What I was initially drawn to on this site is the case of "Tom", in the article "Is Phonemic Awareness a Prerequisite in Learning to Read?" Apparently, Tom had perfect pitch by age 13, but was still unable to read. This, along with the review of my own material that I've been doing (I'm trying to write a comprehensive and comprehensible summary, which isn't as easy as it might seem, since my thoughts range all over the place and thus resist distillation) has prompted me to re-think my idea of calling perfect pitch "hyper-linguistic". Language sounds are harmonic-- they are composed of distinct combinations of frequencies, not single frequencies. Although I have suggested that perfect pitch is, cognitively, an "extension of the phoneme set" into the twelve musical pitches, and it is true that the language area of the brain is active in absolute pitch judgments, perfect pitch isn't necessarily a hyper-linguistic skill. If a person can have perfect pitch and be unable to read, then it's clear that pitches aren't added to the phoneme set, even if they are processed in the same way. It makes sense enough that the language area of the perfect-pitch brain could become enlarged, not because it's superlatively skilled, but merely because it's pulling double duty.
In all, the site principally demonstrates what I take to be a parallel between the "reading deficient" student and the experience of proficient musicians who do not have perfect pitch. It is mainly designed to teach a person to read despite phonemic awareness, and not intended to induce phonemic awareness. But I don't know if this system doesn't also induce phoneme awareness, which it might; and, since (thanks to Gibson) I have been wondering about context as a necessary feature of perfect-pitch training, I wonder if the B-S-B system might be on to something when it suggests that we will learn best when the learning concepts are embedded in a story. A musical melody is a "story", isn't it?
Gibson says that, although perceptual learning is guided by mindful instruction, the learning itself is entirely unconscious. So it definitely would make sense to embed the target percepts in a meaningful structure, as I've considered. I've already heard from many people (including Subject T's comment in Mark Rush's study) that melody association was a strong factor in their being able to identify notes.

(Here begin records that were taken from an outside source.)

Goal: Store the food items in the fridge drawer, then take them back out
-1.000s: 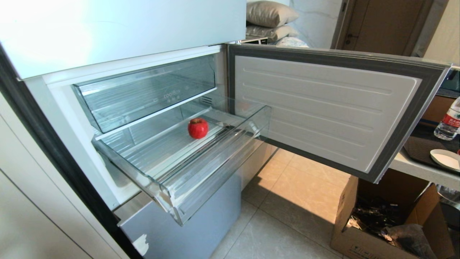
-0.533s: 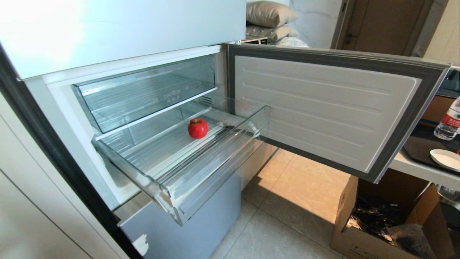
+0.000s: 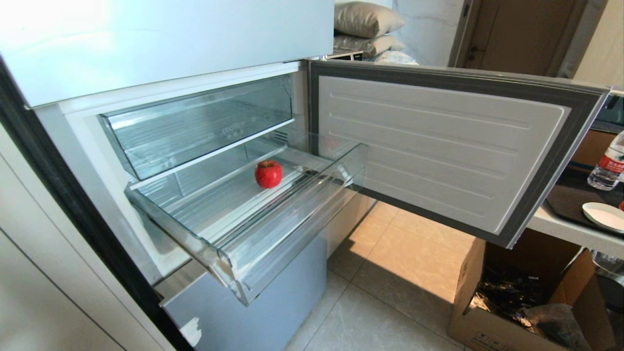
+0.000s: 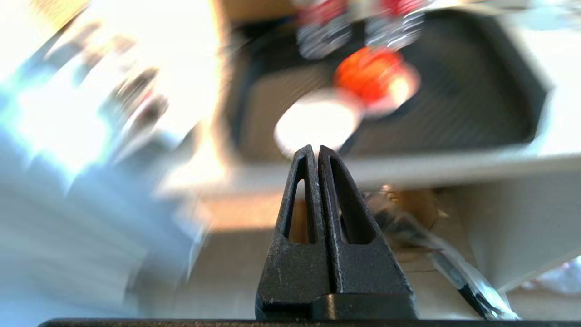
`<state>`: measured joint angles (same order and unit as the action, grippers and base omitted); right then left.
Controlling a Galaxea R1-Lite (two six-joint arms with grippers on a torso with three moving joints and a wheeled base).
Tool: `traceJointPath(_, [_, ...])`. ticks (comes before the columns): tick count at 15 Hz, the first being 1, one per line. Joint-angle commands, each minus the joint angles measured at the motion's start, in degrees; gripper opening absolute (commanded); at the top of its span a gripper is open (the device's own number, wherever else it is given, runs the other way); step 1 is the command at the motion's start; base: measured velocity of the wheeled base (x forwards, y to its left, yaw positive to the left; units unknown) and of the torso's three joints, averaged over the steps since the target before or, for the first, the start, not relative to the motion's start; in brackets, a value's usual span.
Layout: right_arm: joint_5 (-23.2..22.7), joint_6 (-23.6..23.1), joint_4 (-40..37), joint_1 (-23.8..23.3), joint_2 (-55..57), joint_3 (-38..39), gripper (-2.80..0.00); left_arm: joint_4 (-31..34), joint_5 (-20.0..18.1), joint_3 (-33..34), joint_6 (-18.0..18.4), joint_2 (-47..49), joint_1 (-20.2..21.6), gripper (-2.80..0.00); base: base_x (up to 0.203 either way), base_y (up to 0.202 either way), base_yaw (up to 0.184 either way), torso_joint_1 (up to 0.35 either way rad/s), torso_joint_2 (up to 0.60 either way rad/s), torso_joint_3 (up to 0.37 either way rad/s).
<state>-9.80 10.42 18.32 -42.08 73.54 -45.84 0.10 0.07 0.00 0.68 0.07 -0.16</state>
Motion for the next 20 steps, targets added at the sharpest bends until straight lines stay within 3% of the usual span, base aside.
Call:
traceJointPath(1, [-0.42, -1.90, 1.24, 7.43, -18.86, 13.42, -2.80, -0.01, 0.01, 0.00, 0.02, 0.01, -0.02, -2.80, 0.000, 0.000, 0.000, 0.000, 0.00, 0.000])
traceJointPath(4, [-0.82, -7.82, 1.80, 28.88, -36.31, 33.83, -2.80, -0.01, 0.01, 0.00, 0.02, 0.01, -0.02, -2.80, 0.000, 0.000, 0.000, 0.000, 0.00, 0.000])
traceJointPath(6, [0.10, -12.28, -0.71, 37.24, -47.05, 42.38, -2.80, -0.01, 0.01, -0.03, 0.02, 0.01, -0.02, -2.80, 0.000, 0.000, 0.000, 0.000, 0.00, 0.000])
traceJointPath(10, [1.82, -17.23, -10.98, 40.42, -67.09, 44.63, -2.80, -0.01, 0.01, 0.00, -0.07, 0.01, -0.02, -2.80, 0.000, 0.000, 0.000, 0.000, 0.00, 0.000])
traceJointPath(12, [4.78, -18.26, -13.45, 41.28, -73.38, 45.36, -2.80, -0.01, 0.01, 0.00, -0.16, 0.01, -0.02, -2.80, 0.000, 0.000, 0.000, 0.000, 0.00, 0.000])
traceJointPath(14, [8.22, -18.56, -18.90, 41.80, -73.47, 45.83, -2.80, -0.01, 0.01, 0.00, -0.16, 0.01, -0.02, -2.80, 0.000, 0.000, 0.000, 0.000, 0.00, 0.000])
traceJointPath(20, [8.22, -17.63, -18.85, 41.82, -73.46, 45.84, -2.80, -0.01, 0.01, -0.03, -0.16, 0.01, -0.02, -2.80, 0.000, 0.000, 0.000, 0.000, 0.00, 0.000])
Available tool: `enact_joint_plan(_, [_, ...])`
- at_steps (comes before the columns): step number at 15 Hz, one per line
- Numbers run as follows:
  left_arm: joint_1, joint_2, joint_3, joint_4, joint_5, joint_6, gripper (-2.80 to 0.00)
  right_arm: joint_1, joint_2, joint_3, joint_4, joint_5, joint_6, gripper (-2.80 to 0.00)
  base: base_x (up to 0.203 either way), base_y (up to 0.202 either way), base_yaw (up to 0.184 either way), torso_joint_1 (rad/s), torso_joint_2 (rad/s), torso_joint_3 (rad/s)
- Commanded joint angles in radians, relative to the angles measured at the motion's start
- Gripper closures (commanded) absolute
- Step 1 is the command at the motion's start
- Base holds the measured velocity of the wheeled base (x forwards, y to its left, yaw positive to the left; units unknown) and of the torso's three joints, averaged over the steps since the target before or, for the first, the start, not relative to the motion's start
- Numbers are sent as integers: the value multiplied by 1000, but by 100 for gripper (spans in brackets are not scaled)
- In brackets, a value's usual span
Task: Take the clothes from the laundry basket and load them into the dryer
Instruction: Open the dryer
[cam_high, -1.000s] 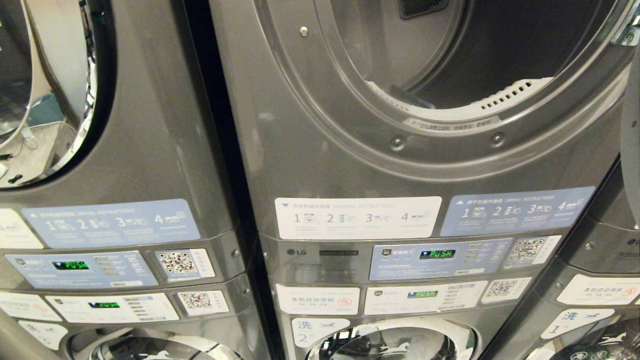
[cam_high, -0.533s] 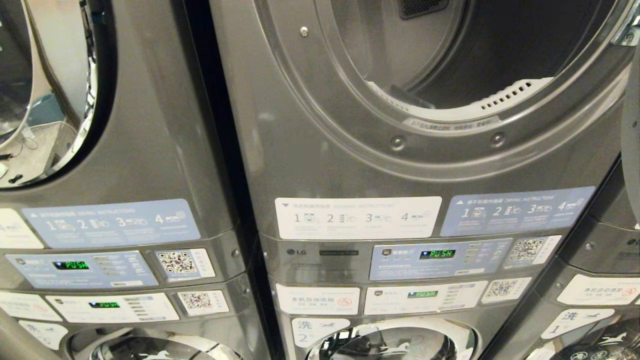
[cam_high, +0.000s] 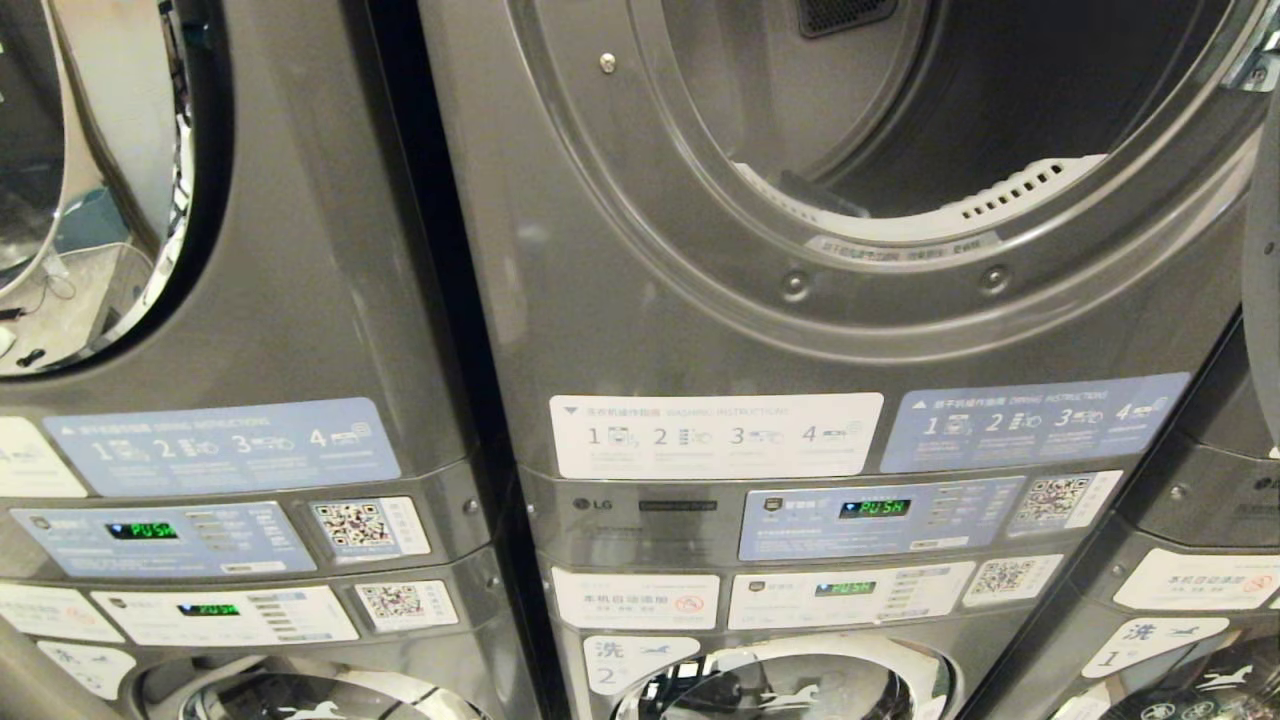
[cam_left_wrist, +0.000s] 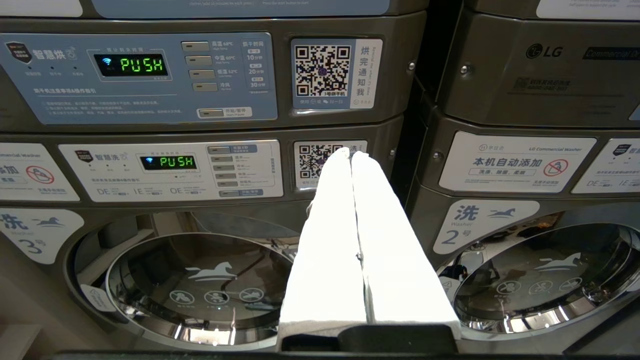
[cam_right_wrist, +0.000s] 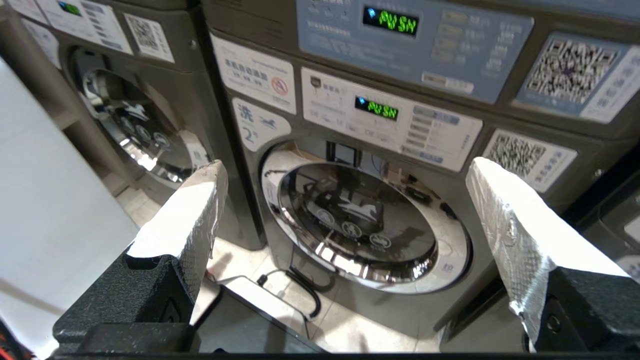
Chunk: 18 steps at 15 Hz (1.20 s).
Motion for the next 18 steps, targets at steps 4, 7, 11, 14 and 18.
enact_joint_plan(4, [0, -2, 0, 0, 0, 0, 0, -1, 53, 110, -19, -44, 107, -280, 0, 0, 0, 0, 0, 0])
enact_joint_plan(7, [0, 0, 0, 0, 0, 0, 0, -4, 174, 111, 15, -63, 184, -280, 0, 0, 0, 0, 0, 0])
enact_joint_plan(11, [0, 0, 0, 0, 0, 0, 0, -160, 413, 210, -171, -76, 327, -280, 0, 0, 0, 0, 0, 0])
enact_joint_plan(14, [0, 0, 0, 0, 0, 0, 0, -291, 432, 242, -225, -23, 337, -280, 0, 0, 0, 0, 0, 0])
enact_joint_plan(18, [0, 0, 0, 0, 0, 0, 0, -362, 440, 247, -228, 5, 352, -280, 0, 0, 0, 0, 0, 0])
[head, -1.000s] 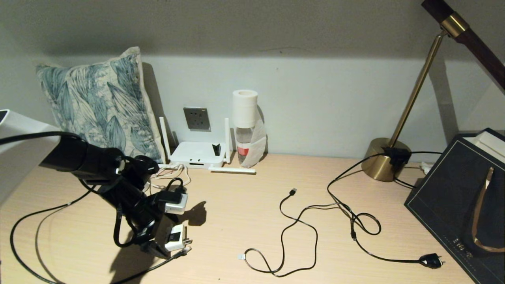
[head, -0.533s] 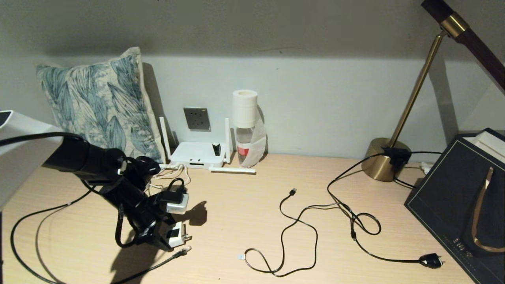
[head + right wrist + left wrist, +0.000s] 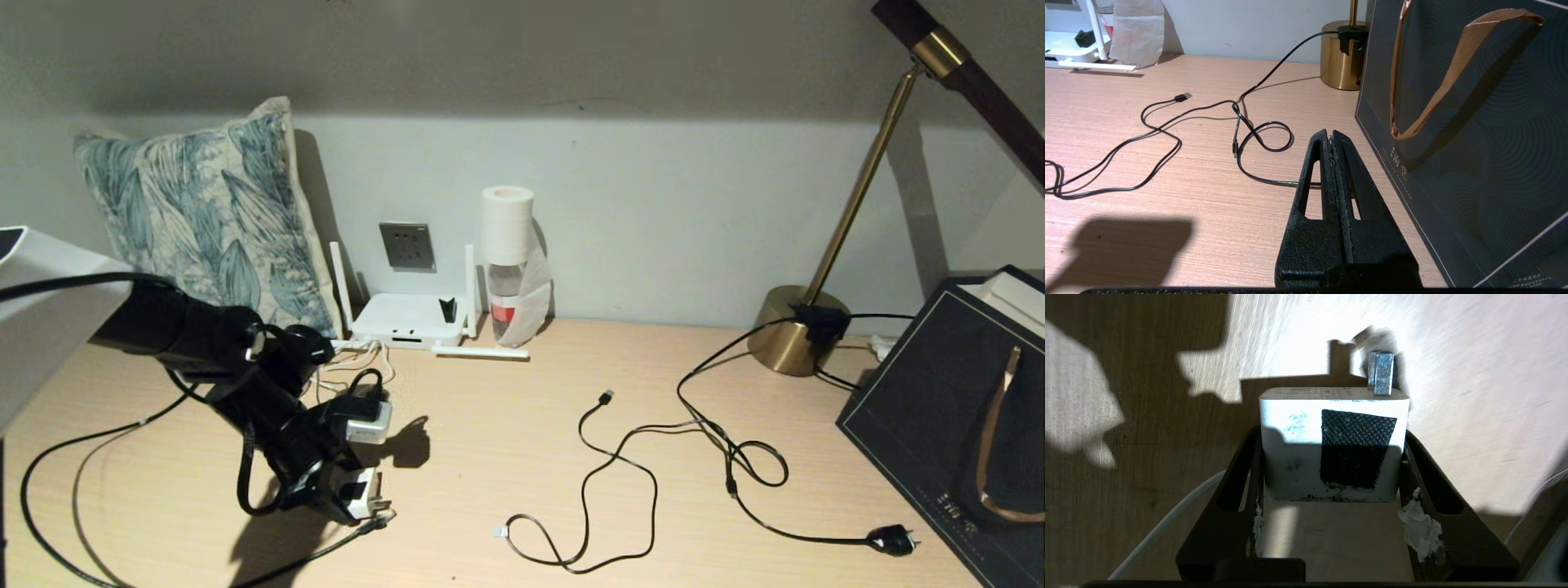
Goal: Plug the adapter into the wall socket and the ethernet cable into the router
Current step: Pick up plug
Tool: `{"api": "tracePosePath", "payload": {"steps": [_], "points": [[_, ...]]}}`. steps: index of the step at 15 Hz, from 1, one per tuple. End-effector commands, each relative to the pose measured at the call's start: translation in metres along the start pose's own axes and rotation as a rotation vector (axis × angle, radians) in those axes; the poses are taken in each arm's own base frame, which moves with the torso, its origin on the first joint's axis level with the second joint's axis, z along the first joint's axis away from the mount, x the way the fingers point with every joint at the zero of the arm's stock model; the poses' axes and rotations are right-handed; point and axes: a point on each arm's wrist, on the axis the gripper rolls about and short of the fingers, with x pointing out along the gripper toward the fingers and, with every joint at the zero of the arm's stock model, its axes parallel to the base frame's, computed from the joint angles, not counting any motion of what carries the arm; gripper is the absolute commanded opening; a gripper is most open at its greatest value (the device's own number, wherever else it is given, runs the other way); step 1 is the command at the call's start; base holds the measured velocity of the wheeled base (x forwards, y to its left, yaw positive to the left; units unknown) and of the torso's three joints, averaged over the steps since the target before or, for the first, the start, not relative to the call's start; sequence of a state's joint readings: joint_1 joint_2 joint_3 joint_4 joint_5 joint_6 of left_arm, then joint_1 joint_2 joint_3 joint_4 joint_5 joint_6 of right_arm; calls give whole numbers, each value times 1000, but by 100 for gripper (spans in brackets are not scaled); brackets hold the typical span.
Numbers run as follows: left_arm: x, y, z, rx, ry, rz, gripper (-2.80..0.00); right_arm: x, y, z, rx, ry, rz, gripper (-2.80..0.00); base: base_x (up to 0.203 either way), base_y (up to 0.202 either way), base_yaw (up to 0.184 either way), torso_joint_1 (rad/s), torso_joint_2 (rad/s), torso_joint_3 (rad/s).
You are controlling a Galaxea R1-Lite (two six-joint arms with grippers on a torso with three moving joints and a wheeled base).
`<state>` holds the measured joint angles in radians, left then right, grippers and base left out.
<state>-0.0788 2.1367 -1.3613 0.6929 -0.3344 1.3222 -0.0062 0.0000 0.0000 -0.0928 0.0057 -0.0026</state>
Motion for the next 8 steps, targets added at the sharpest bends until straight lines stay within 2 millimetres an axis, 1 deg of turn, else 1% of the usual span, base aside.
{"api": "tracePosePath", "payload": {"steps": [1, 4, 5, 8], "points": [[-26, -13, 11, -45, -77, -6, -280, 2, 0, -10, 0, 36, 1, -280, 0, 0, 0, 0, 0, 0], [-62, -29, 21, -172, -137, 35, -280, 2, 0, -10, 0, 36, 1, -280, 0, 0, 0, 0, 0, 0], [-74, -35, 26, -238, -154, 61, -280, 2, 0, -10, 0, 36, 1, -280, 0, 0, 0, 0, 0, 0], [-101, -54, 40, -466, -225, 86, -280, 2, 0, -10, 0, 36, 1, -280, 0, 0, 0, 0, 0, 0]]}}
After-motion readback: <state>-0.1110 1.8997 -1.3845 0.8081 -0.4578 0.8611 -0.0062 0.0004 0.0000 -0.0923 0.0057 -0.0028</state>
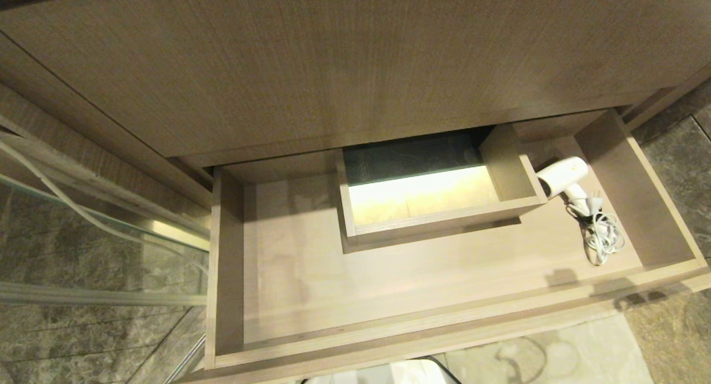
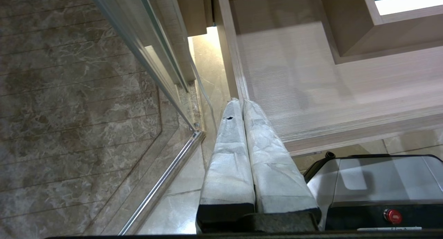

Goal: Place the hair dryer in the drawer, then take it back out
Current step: Close the drawer

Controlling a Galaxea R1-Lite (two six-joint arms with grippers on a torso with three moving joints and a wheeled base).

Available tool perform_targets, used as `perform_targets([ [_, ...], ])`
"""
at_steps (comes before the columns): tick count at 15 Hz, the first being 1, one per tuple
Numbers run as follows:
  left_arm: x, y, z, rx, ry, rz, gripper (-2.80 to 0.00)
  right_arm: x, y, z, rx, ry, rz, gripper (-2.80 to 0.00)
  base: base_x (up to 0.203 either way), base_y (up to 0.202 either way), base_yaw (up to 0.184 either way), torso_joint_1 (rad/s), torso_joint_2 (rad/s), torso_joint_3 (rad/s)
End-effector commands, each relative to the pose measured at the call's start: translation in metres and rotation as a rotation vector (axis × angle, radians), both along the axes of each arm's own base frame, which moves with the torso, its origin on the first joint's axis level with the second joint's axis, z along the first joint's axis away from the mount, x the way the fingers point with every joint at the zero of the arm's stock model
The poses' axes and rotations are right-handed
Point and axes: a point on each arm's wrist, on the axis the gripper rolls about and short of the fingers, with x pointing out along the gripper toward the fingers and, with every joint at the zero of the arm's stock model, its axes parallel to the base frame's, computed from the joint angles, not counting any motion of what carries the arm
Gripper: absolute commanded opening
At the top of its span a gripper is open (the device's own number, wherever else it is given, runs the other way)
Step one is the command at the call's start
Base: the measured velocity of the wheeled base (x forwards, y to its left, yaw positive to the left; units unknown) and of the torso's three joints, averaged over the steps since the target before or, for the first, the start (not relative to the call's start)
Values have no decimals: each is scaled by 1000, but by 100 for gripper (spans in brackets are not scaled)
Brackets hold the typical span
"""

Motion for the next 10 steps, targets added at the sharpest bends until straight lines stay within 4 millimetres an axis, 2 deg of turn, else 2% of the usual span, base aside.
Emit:
perform_targets([
  [1, 0, 0, 0, -1, 0, 1, -280, -36, 14, -30, 26, 114, -14, -280, 0, 0, 0, 0, 0, 0],
  [2, 0, 0, 0, -1, 0, 1, -280, -40, 15, -43, 42, 167, -16, -280, 0, 0, 0, 0, 0, 0],
  [4, 0, 0, 0, -1, 1, 1, -280, -35, 14, -59, 72, 252, -15, -280, 0, 0, 0, 0, 0, 0],
  [10, 0, 0, 0, -1, 1, 1, -280, 15, 1, -92, 107, 360, 30, -280, 0, 0, 0, 0, 0, 0],
])
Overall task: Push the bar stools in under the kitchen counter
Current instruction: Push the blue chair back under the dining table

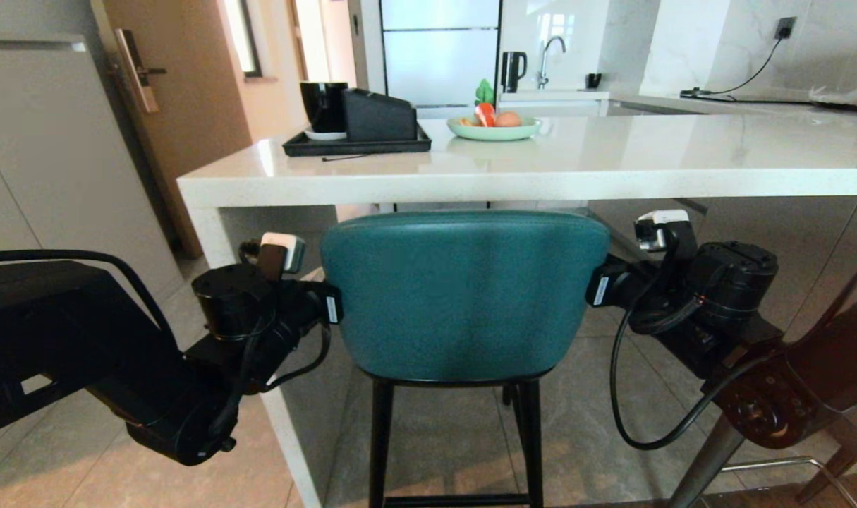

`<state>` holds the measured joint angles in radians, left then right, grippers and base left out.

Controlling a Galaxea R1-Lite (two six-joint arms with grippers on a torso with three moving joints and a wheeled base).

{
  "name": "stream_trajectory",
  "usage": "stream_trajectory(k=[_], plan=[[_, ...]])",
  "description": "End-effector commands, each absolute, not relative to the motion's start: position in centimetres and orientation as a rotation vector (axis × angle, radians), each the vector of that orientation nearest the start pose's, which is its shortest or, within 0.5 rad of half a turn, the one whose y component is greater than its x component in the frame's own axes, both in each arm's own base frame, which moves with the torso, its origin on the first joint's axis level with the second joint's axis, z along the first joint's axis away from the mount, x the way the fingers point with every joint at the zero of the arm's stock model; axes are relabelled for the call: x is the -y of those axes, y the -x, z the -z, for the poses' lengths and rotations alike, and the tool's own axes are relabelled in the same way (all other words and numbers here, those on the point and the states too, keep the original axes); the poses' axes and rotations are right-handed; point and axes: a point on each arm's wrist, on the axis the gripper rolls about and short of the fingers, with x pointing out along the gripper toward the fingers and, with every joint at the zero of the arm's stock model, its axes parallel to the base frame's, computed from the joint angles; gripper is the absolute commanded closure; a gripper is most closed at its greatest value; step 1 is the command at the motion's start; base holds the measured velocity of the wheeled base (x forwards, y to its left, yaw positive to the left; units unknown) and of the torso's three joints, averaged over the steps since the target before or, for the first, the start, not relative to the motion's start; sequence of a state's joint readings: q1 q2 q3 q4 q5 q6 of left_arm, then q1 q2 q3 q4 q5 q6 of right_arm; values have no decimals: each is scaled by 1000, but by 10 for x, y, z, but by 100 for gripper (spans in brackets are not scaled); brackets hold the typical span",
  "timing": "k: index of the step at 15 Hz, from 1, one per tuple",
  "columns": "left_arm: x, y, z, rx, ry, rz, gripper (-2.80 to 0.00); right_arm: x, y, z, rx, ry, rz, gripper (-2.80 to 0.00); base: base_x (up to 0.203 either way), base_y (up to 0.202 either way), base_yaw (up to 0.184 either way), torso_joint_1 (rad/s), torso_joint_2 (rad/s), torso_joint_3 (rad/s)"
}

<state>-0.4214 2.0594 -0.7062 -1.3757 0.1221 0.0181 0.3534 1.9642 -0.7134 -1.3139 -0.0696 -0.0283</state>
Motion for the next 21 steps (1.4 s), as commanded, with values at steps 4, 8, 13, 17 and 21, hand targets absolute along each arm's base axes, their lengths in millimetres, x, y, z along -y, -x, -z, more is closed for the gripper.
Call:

I am not confident that the first-note-memory strategy is an effective one, but perhaps-- and this makes even more sense in light of what I was writing about on May 23-- the first stage of perfect-pitch training for adults need not be pitches or even chords, but simple melodies in a particular key signature. After all, people with perfect pitch say that key-signature identification is the easiest musical task. Perhaps being "tuned" to the key signature is an effective way to impress the pitch sensation on the brain without actually having to present or recognize an actual pitch.
Well, whether or not I can infer a specific type of exercise from the B-S-B system, it observes potentially important features of acoustic learning and development which I'm glad to have found.
Taneda, in his book, strongly emphasizes what he claims is a critical pedagogic principle. (The italics are his.)
Because children often react to failure with hostility and denial, it is better to simply ignore errors at this stage, and instead respond positively to the next correct answer. This instruction applies both to the teacher and the parents. In many cases where this pedagogic principle was neglected, the listening instruction came to a complete halt. Corrections from the teacher or the parents lead to frustration, and in most cases to resistance. It is often difficult for the parent to ignore the child’s obvious mistakes; of course, they want their child to demonstrate high achievement, and therefore it is difficult not to challenge an incorrect answer. Nevertheless, the principal task is to not draw attention to the child’s mistakes.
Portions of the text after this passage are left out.